Input data:
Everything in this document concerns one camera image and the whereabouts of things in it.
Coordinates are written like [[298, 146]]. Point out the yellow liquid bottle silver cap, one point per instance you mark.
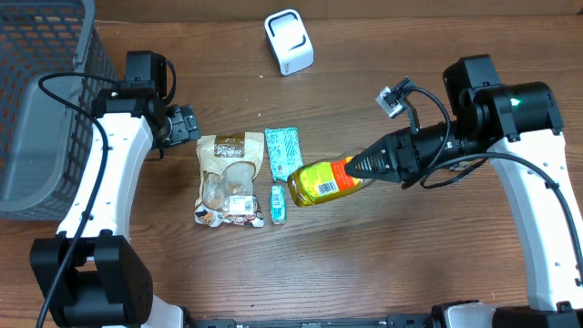
[[325, 180]]

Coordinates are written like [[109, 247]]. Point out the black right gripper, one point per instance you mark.
[[405, 159]]

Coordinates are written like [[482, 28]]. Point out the teal tissue pack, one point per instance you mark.
[[278, 205]]

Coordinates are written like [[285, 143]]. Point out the white barcode scanner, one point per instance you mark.
[[289, 42]]

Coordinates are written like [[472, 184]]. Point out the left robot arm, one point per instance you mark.
[[89, 274]]

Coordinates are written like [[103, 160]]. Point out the brown snack bag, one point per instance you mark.
[[228, 166]]

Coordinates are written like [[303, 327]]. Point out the teal wet wipes pack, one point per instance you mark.
[[284, 152]]

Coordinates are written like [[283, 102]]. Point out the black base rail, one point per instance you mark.
[[401, 320]]

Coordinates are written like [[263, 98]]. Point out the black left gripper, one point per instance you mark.
[[186, 126]]

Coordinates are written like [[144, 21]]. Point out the dark grey plastic basket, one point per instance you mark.
[[47, 46]]

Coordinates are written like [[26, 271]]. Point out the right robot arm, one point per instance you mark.
[[518, 129]]

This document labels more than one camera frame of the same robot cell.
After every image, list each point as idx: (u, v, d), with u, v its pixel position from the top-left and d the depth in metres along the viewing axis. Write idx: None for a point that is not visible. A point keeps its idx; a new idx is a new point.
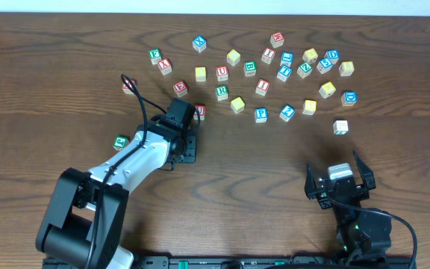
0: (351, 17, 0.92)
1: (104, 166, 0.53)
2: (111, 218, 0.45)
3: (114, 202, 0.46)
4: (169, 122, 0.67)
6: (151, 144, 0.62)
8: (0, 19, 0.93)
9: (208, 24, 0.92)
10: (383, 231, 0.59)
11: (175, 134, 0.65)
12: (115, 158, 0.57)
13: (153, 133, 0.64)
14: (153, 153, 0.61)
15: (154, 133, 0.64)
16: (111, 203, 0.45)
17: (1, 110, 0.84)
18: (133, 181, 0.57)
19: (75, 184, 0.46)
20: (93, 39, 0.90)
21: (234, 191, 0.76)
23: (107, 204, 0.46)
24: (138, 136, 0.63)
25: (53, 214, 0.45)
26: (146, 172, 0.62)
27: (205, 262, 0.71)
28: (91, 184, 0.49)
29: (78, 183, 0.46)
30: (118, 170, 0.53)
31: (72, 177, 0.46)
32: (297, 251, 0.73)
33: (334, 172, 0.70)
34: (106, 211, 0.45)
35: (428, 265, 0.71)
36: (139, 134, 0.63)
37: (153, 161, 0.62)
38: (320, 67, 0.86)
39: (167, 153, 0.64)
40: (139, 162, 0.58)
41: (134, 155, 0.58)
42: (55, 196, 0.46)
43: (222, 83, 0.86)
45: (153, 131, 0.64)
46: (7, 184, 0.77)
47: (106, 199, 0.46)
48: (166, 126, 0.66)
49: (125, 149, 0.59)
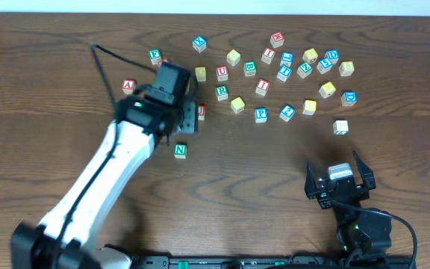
0: (351, 17, 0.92)
1: (61, 210, 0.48)
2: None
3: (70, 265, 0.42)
4: (157, 94, 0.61)
6: (123, 150, 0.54)
8: None
9: (208, 24, 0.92)
10: (383, 231, 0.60)
11: (161, 115, 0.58)
12: (76, 187, 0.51)
13: (133, 118, 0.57)
14: (126, 163, 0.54)
15: (131, 124, 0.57)
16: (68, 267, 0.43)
17: (1, 110, 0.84)
18: (103, 206, 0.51)
19: (29, 246, 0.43)
20: (93, 39, 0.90)
21: (234, 191, 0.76)
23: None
24: (109, 140, 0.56)
25: None
26: (126, 178, 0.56)
27: (205, 262, 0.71)
28: (47, 240, 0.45)
29: (31, 243, 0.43)
30: (78, 212, 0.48)
31: (25, 237, 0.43)
32: (297, 251, 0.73)
33: (334, 172, 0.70)
34: None
35: (428, 266, 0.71)
36: (109, 137, 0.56)
37: (130, 167, 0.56)
38: (320, 67, 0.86)
39: (145, 150, 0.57)
40: (107, 182, 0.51)
41: (98, 178, 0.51)
42: (13, 259, 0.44)
43: (222, 82, 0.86)
45: (125, 131, 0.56)
46: (7, 184, 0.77)
47: (63, 262, 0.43)
48: (150, 104, 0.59)
49: (89, 169, 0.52)
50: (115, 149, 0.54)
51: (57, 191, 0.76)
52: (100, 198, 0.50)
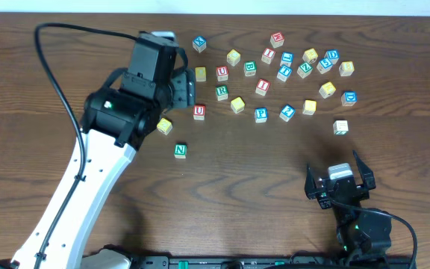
0: (351, 18, 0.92)
1: (33, 246, 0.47)
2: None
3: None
4: (136, 82, 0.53)
6: (95, 169, 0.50)
8: None
9: (208, 24, 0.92)
10: (383, 231, 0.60)
11: (139, 110, 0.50)
12: (47, 218, 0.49)
13: (107, 118, 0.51)
14: (97, 184, 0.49)
15: (100, 135, 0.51)
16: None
17: (0, 110, 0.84)
18: (80, 233, 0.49)
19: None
20: (93, 39, 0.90)
21: (234, 191, 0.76)
23: None
24: (78, 158, 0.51)
25: None
26: (105, 196, 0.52)
27: (205, 262, 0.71)
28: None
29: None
30: (50, 246, 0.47)
31: None
32: (297, 251, 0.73)
33: (334, 172, 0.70)
34: None
35: (427, 266, 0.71)
36: (77, 155, 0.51)
37: (106, 185, 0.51)
38: (320, 67, 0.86)
39: (120, 166, 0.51)
40: (78, 209, 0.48)
41: (68, 208, 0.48)
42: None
43: (222, 83, 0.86)
45: (93, 149, 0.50)
46: (7, 184, 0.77)
47: None
48: (123, 101, 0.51)
49: (60, 196, 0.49)
50: (83, 169, 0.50)
51: None
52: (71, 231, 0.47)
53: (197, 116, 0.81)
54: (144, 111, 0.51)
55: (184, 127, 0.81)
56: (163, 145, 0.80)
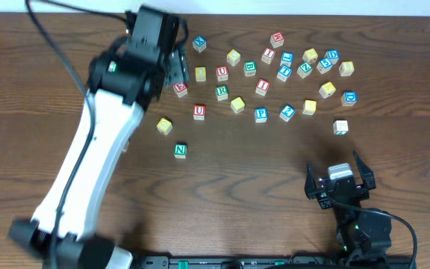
0: (351, 17, 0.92)
1: (51, 205, 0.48)
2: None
3: (67, 259, 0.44)
4: (140, 48, 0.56)
6: (105, 128, 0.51)
8: None
9: (208, 24, 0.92)
10: (383, 231, 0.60)
11: (144, 72, 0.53)
12: (61, 178, 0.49)
13: (113, 80, 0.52)
14: (109, 142, 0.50)
15: (107, 96, 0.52)
16: (65, 259, 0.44)
17: (1, 110, 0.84)
18: (95, 192, 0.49)
19: (28, 238, 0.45)
20: (93, 39, 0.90)
21: (234, 191, 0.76)
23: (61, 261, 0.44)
24: (86, 119, 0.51)
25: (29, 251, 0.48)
26: (116, 157, 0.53)
27: (205, 262, 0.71)
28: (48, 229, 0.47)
29: (30, 235, 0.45)
30: (67, 205, 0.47)
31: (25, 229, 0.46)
32: (297, 251, 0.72)
33: (334, 172, 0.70)
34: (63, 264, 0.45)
35: (427, 266, 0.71)
36: (85, 116, 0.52)
37: (117, 144, 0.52)
38: (320, 67, 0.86)
39: (129, 124, 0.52)
40: (92, 167, 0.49)
41: (82, 165, 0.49)
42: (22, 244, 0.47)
43: (222, 83, 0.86)
45: (101, 110, 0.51)
46: (7, 184, 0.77)
47: (60, 254, 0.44)
48: (127, 63, 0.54)
49: (73, 156, 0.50)
50: (94, 130, 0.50)
51: None
52: (87, 186, 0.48)
53: (197, 116, 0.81)
54: (148, 72, 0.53)
55: (184, 127, 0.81)
56: (163, 145, 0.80)
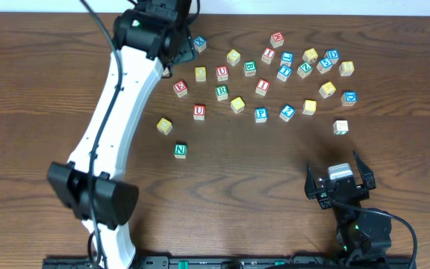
0: (351, 17, 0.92)
1: (86, 149, 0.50)
2: (107, 208, 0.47)
3: (104, 196, 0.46)
4: (160, 11, 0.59)
6: (132, 79, 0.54)
8: None
9: (208, 24, 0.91)
10: (383, 231, 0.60)
11: (163, 30, 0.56)
12: (92, 126, 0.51)
13: (136, 36, 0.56)
14: (136, 92, 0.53)
15: (132, 50, 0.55)
16: (102, 197, 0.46)
17: (0, 110, 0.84)
18: (124, 137, 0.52)
19: (66, 180, 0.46)
20: (93, 39, 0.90)
21: (234, 191, 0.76)
23: (98, 196, 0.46)
24: (114, 72, 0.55)
25: (62, 197, 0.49)
26: (139, 109, 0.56)
27: (205, 262, 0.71)
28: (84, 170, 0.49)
29: (67, 177, 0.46)
30: (101, 147, 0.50)
31: (61, 169, 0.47)
32: (297, 251, 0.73)
33: (334, 172, 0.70)
34: (100, 202, 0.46)
35: (428, 266, 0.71)
36: (113, 70, 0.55)
37: (141, 96, 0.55)
38: (320, 67, 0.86)
39: (154, 76, 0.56)
40: (122, 113, 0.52)
41: (112, 112, 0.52)
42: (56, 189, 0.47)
43: (222, 82, 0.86)
45: (128, 63, 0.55)
46: (7, 184, 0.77)
47: (98, 190, 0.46)
48: (148, 21, 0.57)
49: (104, 104, 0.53)
50: (122, 81, 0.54)
51: None
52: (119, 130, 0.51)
53: (197, 116, 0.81)
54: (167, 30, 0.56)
55: (183, 127, 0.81)
56: (163, 144, 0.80)
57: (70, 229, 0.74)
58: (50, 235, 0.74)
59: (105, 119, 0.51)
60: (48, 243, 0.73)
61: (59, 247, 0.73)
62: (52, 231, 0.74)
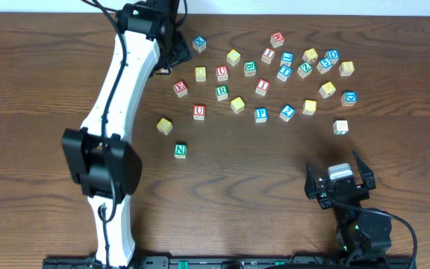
0: (351, 17, 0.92)
1: (96, 115, 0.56)
2: (119, 167, 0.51)
3: (116, 153, 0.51)
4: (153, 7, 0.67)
6: (135, 57, 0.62)
8: None
9: (208, 24, 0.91)
10: (383, 231, 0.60)
11: (160, 17, 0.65)
12: (102, 96, 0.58)
13: (136, 25, 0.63)
14: (139, 66, 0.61)
15: (134, 33, 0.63)
16: (113, 154, 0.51)
17: (1, 110, 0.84)
18: (131, 107, 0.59)
19: (79, 144, 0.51)
20: (93, 39, 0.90)
21: (234, 191, 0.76)
23: (113, 156, 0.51)
24: (119, 54, 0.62)
25: (75, 167, 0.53)
26: (142, 85, 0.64)
27: (205, 262, 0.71)
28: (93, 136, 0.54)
29: (80, 142, 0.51)
30: (111, 113, 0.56)
31: (74, 136, 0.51)
32: (297, 251, 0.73)
33: (334, 172, 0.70)
34: (115, 161, 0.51)
35: (428, 266, 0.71)
36: (118, 51, 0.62)
37: (143, 72, 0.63)
38: (320, 67, 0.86)
39: (153, 56, 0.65)
40: (127, 84, 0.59)
41: (119, 84, 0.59)
42: (69, 155, 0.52)
43: (222, 83, 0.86)
45: (131, 44, 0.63)
46: (7, 184, 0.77)
47: (110, 150, 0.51)
48: (148, 10, 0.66)
49: (110, 80, 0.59)
50: (126, 59, 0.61)
51: (57, 191, 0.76)
52: (125, 99, 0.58)
53: (197, 116, 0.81)
54: (163, 17, 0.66)
55: (183, 127, 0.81)
56: (163, 144, 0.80)
57: (70, 229, 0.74)
58: (50, 235, 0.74)
59: (114, 90, 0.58)
60: (48, 243, 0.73)
61: (59, 247, 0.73)
62: (52, 231, 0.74)
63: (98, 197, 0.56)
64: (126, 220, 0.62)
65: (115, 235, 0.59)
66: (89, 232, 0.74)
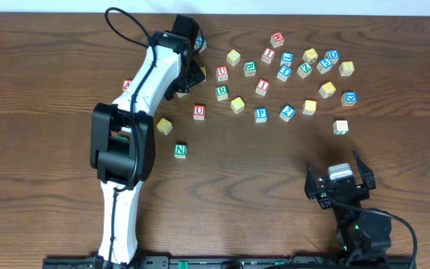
0: (351, 17, 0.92)
1: (125, 96, 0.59)
2: (143, 141, 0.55)
3: (142, 127, 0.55)
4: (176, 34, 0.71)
6: (163, 60, 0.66)
8: None
9: (208, 24, 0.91)
10: (383, 231, 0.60)
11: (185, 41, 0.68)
12: (133, 86, 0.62)
13: (163, 40, 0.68)
14: (166, 69, 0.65)
15: (164, 43, 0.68)
16: (140, 128, 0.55)
17: (0, 109, 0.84)
18: (154, 100, 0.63)
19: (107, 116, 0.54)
20: (92, 39, 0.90)
21: (234, 191, 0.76)
23: (139, 129, 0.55)
24: (148, 55, 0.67)
25: (97, 143, 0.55)
26: (165, 86, 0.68)
27: (205, 262, 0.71)
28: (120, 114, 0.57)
29: (108, 115, 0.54)
30: (139, 98, 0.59)
31: (102, 110, 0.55)
32: (297, 251, 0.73)
33: (334, 172, 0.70)
34: (140, 134, 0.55)
35: (427, 265, 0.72)
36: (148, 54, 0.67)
37: (168, 74, 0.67)
38: (320, 67, 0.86)
39: (177, 66, 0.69)
40: (155, 81, 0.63)
41: (148, 78, 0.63)
42: (95, 128, 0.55)
43: (222, 83, 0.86)
45: (162, 48, 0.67)
46: (6, 184, 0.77)
47: (137, 125, 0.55)
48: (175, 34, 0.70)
49: (140, 74, 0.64)
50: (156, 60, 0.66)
51: (57, 191, 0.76)
52: (151, 90, 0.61)
53: (197, 116, 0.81)
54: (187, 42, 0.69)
55: (183, 127, 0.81)
56: (163, 144, 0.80)
57: (70, 229, 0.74)
58: (50, 235, 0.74)
59: (143, 81, 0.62)
60: (49, 243, 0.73)
61: (59, 247, 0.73)
62: (52, 231, 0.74)
63: (111, 182, 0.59)
64: (134, 206, 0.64)
65: (123, 219, 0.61)
66: (89, 232, 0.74)
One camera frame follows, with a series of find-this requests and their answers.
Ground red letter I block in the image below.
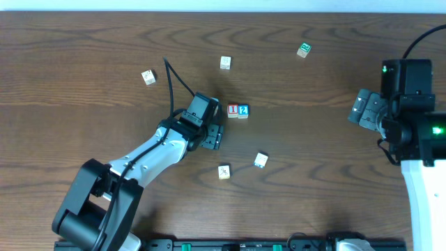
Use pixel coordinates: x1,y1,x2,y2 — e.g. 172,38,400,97
227,104,238,119

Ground blue edged white block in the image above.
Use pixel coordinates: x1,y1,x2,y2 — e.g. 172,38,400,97
254,152,268,169

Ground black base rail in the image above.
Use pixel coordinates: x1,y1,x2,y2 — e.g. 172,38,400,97
118,232,407,251

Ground plain wooden picture block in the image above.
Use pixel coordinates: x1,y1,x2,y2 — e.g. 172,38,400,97
220,56,231,70

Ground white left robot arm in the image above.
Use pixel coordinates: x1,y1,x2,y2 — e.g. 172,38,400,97
52,121,224,250

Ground wooden block with drawing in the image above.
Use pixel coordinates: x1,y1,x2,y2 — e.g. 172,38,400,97
141,70,156,86

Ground green letter R block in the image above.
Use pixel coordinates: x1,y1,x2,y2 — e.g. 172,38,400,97
297,43,312,58

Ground blue number 2 block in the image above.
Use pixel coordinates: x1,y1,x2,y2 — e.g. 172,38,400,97
238,105,249,119

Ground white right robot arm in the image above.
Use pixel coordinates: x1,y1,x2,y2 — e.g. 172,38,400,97
348,89,445,250

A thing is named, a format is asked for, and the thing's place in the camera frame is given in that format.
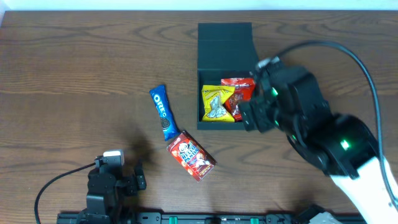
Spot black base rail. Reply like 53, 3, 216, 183
56, 212, 366, 224

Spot blue Oreo cookie pack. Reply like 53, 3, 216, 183
149, 85, 179, 141

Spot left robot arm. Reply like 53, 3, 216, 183
76, 156, 147, 224

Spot red jerky snack bag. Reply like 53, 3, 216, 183
221, 78, 255, 122

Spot yellow seed snack bag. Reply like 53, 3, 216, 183
201, 85, 235, 123

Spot dark green open box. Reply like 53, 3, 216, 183
197, 22, 259, 131

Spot red Hello Panda box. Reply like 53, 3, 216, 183
167, 131, 217, 182

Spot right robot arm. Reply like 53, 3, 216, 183
239, 67, 397, 223

Work order: Which of the lines in the listing above include "camera"? Report each of them.

Task answer:
Everything in this document concerns one camera image and the whereabouts of things in it.
This document labels more than one camera frame of the same robot cell.
One camera frame follows, with a series of find-this requests and their answers.
A thing is named, a format is asked for, and the thing's place in the camera frame is given in that format.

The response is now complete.